Steve Mandanda ha decidido contar la parte del fútbol que casi nunca se ve. El exportero francés, campeón del mundo en 2018 y leyenda del Olympique de Marsella, publica El día después, un libro en el que relata el impacto emocional que sufrió al retirarse. Después de 25 años de carrera, rutinas, vestuarios, viajes, partidos y presión competitiva, Mandanda se encontró de golpe con una vida vacía. Su frase resume la crudeza del momento: “No me gusta nada de mi vida en este momento. Creo que soy infeliz”.
El vacío después de toda una vida bajo palos
Mandanda no habla de una retirada idealizada ni de una despedida tranquila. Habla de un golpe emocional. Tras terminar su etapa en el Rennes y no renovar su contrato, el portero se vio fuera del fútbol profesional sin estar preparado para asumirlo. De repente, desapareció todo aquello que había ordenado su vida durante décadas.
En el libro describe días largos, sin energía y sin sentido. “No estoy bien. No hago nada, absolutamente nada”, reconoce en uno de los fragmentos publicados. La frase no retrata solo aburrimiento, sino una pérdida profunda de referencias. Mandanda había vivido durante años con horarios estrictos, entrenamientos, concentraciones, partidos y objetivos inmediatos. Cuando todo eso terminó, apareció una pregunta mucho más difícil: qué hacer con la vida cuando ya no está el fútbol.
“Ya no tengo mis dos palos ni el fútbol delante de mí”
El testimonio del francés es especialmente potente porque no intenta maquillar el derrumbe. Mandanda explica que perdió su ritmo, sus rutinas y hasta la sensación de identidad que le daba ser futbolista. “Ya no tengo ningún horario, ni ritmo, ni citas, nada. Es catastrófico”, escribe.
También recuerda todo lo que dejó atrás: el vestuario, el brazalete, las bromas, los compañeros, los cafés, los viajes, las sesiones específicas, los vídeos y los descansos. Para un deportista de élite, la retirada no es solo dejar de competir. Es perder un ecosistema entero. Mandanda lo expresa con una imagen muy clara: “Ya no tengo mis dos palos ni el fútbol delante de mí”.
Una carrera marcada por el Marsella y la selección francesa
Antes de este relato tan íntimo, Mandanda construyó una carrera enorme. Durante años fue uno de los porteros más reconocibles del fútbol francés, especialmente por su etapa en el Olympique de Marsella, club en el que se convirtió en capitán, referente y símbolo.

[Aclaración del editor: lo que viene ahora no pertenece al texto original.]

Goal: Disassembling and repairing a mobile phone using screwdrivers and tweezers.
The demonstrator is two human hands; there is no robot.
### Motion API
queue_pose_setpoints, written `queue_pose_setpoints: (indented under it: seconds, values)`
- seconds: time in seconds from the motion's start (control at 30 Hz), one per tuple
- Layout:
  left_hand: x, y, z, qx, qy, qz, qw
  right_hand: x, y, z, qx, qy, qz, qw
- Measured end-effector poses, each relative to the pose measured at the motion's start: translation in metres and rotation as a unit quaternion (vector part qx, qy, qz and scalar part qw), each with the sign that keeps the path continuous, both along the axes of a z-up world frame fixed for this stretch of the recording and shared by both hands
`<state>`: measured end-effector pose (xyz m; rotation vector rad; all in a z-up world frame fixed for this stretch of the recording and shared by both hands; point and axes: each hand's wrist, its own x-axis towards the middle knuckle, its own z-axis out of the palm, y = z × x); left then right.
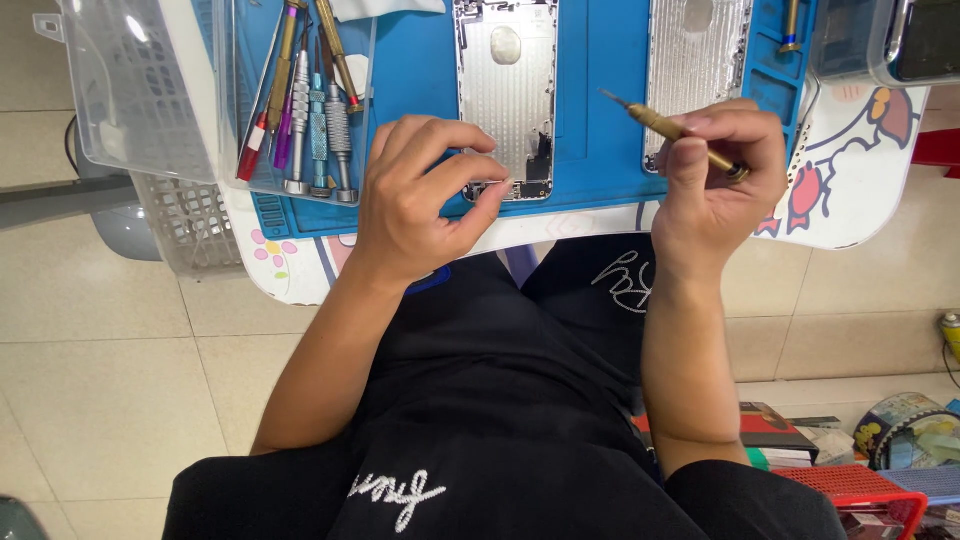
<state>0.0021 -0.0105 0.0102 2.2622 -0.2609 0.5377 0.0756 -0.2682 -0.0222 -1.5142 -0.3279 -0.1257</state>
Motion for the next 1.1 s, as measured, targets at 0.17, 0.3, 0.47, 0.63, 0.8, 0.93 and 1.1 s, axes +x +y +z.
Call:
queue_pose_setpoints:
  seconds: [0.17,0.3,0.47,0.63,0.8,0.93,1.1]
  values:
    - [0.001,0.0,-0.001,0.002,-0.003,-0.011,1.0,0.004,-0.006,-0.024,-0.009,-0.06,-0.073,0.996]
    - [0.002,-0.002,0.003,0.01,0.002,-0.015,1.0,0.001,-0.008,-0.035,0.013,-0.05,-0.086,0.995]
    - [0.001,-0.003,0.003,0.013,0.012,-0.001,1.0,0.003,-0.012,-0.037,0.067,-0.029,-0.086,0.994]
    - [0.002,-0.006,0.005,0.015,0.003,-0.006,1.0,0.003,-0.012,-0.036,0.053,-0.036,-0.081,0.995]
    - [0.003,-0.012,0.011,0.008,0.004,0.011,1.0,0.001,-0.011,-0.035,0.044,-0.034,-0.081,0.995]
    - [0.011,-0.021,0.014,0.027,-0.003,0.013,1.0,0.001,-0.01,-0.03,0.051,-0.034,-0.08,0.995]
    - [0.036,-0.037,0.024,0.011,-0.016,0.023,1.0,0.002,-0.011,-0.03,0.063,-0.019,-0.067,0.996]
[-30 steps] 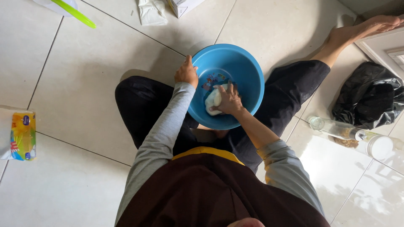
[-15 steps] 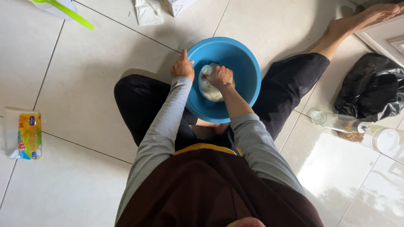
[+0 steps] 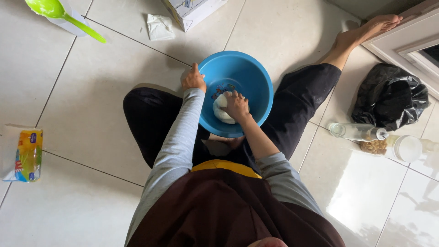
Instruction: Kneading a ball of dough in a plastic bowl while sitting on the floor.
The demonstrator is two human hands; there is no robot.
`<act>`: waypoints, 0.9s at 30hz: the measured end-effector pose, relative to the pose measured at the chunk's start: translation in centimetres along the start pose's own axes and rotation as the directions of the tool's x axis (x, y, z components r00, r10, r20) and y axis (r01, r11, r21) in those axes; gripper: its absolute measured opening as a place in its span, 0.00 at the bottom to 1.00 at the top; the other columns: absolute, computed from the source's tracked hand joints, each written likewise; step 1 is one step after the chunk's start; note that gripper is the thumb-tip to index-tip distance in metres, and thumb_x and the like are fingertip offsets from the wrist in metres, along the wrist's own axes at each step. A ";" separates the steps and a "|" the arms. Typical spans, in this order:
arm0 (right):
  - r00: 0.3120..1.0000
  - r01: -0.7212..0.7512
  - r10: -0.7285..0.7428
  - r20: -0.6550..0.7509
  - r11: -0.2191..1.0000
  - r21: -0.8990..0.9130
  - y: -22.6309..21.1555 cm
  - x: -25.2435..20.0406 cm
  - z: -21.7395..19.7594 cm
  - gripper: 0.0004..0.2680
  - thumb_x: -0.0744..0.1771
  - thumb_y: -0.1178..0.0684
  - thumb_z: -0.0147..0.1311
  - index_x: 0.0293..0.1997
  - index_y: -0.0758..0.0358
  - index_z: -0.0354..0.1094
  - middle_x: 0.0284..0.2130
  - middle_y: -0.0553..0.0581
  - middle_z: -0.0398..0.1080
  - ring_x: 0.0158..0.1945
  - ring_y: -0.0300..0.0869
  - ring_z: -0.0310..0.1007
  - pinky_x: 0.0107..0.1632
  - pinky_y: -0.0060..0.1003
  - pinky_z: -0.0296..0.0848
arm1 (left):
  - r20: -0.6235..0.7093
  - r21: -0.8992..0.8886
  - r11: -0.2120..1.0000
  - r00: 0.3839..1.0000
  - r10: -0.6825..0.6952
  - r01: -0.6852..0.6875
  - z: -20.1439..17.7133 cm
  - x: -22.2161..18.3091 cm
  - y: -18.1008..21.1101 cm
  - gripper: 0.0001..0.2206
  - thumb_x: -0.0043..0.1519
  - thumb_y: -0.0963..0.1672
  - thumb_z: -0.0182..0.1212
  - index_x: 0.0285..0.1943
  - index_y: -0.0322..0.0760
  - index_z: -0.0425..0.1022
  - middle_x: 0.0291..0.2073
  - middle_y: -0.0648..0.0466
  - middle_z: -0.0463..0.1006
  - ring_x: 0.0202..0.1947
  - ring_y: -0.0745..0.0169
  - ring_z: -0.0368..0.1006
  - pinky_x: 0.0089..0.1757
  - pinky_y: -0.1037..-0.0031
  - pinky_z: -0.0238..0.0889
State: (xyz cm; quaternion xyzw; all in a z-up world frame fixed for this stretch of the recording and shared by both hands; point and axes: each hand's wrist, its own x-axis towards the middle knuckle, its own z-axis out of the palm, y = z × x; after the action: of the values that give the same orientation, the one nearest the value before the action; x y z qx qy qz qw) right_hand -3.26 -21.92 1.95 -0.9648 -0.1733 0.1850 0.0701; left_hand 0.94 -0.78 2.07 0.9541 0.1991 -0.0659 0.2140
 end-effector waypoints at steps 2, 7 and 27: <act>0.998 0.053 -0.054 0.040 0.998 0.029 0.0 -2.6 -1.1 0.32 0.57 0.27 0.66 0.64 0.47 0.60 0.53 0.58 0.64 0.57 0.60 0.71 0.50 0.65 0.73 | 0.003 -0.024 1.000 1.000 -0.003 0.003 0.0 0.0 0.0 0.24 0.70 0.48 0.57 0.72 0.39 0.57 0.56 0.46 0.79 0.50 0.46 0.81 0.49 0.54 0.76; 0.986 0.167 -0.167 0.002 0.984 0.061 0.9 -6.0 -1.3 0.33 0.58 0.30 0.65 0.70 0.43 0.58 0.57 0.57 0.61 0.64 0.61 0.67 0.57 0.66 0.72 | 0.007 -0.055 0.998 1.000 -0.009 0.010 0.4 0.0 -0.1 0.24 0.70 0.48 0.56 0.73 0.40 0.57 0.59 0.45 0.77 0.52 0.46 0.79 0.50 0.53 0.74; 0.899 0.363 0.149 -0.412 0.272 0.891 3.6 -6.5 -0.9 0.10 0.52 0.64 0.63 0.30 0.58 0.71 0.22 0.56 0.75 0.27 0.39 0.74 0.30 0.33 0.67 | -0.042 -0.075 0.997 0.999 0.006 -0.009 0.7 -0.3 -0.3 0.24 0.70 0.48 0.57 0.73 0.40 0.58 0.58 0.47 0.78 0.53 0.50 0.78 0.51 0.57 0.72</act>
State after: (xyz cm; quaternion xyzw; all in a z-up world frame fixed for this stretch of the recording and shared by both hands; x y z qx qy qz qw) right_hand -7.51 -27.65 4.22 -0.7268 -0.0745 0.0349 0.6819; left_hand 0.52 -0.96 1.34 0.9472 0.2024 -0.0377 0.2458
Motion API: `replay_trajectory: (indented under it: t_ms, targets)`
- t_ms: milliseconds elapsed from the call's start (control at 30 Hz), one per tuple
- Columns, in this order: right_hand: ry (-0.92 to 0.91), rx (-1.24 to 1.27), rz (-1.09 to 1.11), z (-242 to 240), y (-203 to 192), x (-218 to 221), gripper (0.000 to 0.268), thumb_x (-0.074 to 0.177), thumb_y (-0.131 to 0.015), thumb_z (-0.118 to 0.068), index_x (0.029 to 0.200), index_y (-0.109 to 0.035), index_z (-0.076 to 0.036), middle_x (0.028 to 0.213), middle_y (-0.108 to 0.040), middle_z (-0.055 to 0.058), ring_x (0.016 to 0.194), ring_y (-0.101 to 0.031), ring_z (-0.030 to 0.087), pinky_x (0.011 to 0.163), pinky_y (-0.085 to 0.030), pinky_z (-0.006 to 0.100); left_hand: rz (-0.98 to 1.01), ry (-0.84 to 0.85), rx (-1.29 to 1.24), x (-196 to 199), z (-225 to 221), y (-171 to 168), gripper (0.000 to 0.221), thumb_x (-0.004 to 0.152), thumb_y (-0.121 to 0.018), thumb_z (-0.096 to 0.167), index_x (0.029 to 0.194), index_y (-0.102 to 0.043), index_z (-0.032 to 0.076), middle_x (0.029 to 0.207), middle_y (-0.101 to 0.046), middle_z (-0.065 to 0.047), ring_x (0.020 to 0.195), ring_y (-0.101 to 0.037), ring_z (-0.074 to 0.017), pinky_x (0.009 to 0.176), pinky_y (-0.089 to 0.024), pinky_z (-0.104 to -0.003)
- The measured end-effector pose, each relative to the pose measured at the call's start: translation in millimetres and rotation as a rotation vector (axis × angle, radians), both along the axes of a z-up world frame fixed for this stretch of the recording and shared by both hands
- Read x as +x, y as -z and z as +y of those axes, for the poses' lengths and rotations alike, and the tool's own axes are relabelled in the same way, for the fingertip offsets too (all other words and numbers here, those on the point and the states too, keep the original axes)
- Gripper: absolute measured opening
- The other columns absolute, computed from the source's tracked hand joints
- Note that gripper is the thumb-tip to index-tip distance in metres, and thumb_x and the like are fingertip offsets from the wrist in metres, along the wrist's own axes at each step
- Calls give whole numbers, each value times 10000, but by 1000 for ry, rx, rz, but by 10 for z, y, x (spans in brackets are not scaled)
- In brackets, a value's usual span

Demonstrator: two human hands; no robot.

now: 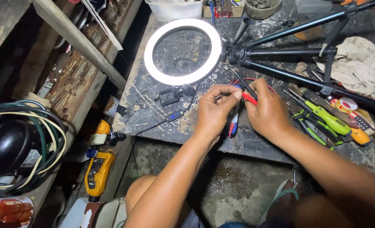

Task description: Testing the electrical components and wiring of a ring light assembly using a digital multimeter to ensure proper functionality.

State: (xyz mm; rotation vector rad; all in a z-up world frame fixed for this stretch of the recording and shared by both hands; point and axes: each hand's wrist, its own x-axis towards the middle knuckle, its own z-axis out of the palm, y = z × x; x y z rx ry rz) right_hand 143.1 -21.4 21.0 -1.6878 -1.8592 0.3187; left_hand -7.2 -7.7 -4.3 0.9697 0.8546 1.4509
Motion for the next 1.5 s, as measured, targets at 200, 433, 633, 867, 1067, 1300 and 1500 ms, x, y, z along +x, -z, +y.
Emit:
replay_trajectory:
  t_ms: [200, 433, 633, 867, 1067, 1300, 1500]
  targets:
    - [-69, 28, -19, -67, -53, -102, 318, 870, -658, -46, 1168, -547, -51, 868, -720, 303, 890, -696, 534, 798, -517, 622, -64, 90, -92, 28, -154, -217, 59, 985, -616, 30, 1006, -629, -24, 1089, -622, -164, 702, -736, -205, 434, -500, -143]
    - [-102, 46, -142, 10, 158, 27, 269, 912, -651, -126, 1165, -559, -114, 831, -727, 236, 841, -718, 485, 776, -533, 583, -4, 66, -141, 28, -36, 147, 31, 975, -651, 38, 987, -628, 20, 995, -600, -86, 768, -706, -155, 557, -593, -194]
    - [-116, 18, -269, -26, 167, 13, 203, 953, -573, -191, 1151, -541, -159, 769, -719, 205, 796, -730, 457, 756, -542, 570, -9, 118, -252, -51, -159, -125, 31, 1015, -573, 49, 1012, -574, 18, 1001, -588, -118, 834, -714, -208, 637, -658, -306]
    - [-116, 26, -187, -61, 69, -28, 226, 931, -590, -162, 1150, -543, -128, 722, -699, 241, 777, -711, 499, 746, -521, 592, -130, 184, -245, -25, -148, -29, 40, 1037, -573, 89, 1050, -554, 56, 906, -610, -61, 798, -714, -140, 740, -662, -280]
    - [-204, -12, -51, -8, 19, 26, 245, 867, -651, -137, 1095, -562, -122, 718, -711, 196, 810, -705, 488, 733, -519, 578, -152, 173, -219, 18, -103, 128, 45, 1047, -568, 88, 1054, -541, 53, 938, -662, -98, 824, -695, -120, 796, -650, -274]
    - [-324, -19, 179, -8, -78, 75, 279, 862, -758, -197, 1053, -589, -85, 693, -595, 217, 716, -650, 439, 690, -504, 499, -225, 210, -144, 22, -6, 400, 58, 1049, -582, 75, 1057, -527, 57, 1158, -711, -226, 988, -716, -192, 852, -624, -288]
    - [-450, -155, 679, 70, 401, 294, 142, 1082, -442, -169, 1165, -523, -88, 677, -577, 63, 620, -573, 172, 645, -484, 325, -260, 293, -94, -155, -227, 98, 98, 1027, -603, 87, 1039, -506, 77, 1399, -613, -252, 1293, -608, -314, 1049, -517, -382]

Su liderazgo en el vestuario y su regularidad bajo palos le dieron un lugar privilegiado en la historia reciente del equipo.
También formó parte de la selección francesa campeona del mundo en Rusia 2018, un logro que completó un recorrido de máximo nivel. Aunque en aquel equipo el titular era Hugo Lloris, Mandanda fue parte del grupo que devolvió a Francia a la cima del fútbol mundial. Su carrera tuvo títulos, reconocimiento y respeto. Precisamente por eso su testimonio impacta más: incluso después de haberlo conseguido casi todo, el final puede ser devastador.
La retirada como una “pequeña muerte”
Mandanda utiliza una expresión muy dura para definir ese proceso: “la pequeña muerte”. No se refiere al final del deporte como una simple transición profesional, sino como una ruptura emocional. Durante años, el futbolista vive con una identidad pública muy fuerte. Es portero, capitán, compañero, rival, internacional. Cuando eso desaparece, queda un silencio que muchos no saben cómo gestionar.
El francés reconoce que quizá podría haber preparado mejor ese final, pero también deja claro que no es un caso aislado. En su libro cuenta que habló con otros jugadores retirados que también lo estaban viviendo mal. No da nombres, por respeto, pero sí deja una idea importante: la retirada sigue siendo uno de los grandes tabúes del fútbol profesional.
El círculo de la soledad
El exportero también relata cómo la falta de rutina afectó a su cuerpo y a su ánimo. Cuenta que ganó algunos kilos, que comía peor, que salía menos y que empezó a aislarse porque no quería que la gente lo viera así. “La sensación de vacío es abismal algunos días”, admite.
Ese detalle convierte su historia en algo más que una confesión personal. Mandanda pone palabras a un problema que afecta a muchos deportistas: cuando se apaga el foco, no siempre aparece una nueva vida ordenada y feliz. A veces llega el desconcierto, la soledad y una sensación de inutilidad que contrasta con años de exigencia máxima.